How Your Car Can Make the Air Cleaner
Buying a Green Choice car with low or zero emissions helps reduce pollution and its damaging health and environmental effects
As an internist, Gaurab Basu has always understood the link between the air his patients breathe and their health, but never more starkly than during the pandemic. Working just outside Boston, he treats residents of Chelsea, among the cities in Massachusetts with the worst air quality and highest incidence of COVID-19. “It really bothers me that many of my patients have been set up to do poorly through no fault of their own because the pollution in their environment is working against them,” says Basu, who is also a fellow at Harvard’s Center for Climate, Health, and the Global Environment. “Exposure to both pollution and COVID-19 is putting strain upon strain on their health.”
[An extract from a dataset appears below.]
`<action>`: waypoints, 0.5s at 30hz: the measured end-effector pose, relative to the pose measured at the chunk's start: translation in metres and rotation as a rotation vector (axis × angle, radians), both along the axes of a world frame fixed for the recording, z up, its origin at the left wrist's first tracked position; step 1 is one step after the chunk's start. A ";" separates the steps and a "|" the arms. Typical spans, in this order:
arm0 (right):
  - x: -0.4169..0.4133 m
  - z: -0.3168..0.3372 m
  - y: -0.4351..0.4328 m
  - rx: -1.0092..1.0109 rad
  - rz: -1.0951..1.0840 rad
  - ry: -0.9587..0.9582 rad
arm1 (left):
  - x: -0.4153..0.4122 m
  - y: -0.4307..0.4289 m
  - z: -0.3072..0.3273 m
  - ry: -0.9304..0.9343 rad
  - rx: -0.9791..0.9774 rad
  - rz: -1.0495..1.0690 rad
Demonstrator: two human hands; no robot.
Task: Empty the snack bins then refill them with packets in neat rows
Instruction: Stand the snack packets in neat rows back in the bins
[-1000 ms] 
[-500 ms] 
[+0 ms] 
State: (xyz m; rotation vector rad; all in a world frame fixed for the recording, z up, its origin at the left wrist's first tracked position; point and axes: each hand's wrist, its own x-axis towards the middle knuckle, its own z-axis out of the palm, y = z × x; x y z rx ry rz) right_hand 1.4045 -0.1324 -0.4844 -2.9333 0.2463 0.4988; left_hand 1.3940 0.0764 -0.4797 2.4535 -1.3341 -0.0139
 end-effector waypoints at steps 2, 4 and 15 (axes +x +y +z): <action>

The health consequences of smog-forming auto emissions are particularly pronounced in urban areas, like Basu’s, where neighborhoods are often hemmed in by major roadways and industrial sites are common. Greenhouse gases—chiefly carbon dioxide—also emitted by cars magnify those harms and are linked to sea-level rise, heat waves, droughts, severe storms, and other extreme changes on a global scale.
The Air Pollution Problem
Governments—local and worldwide—have only just begun to create policies to reduce the greenhouse gas emissions that contribute to global warming.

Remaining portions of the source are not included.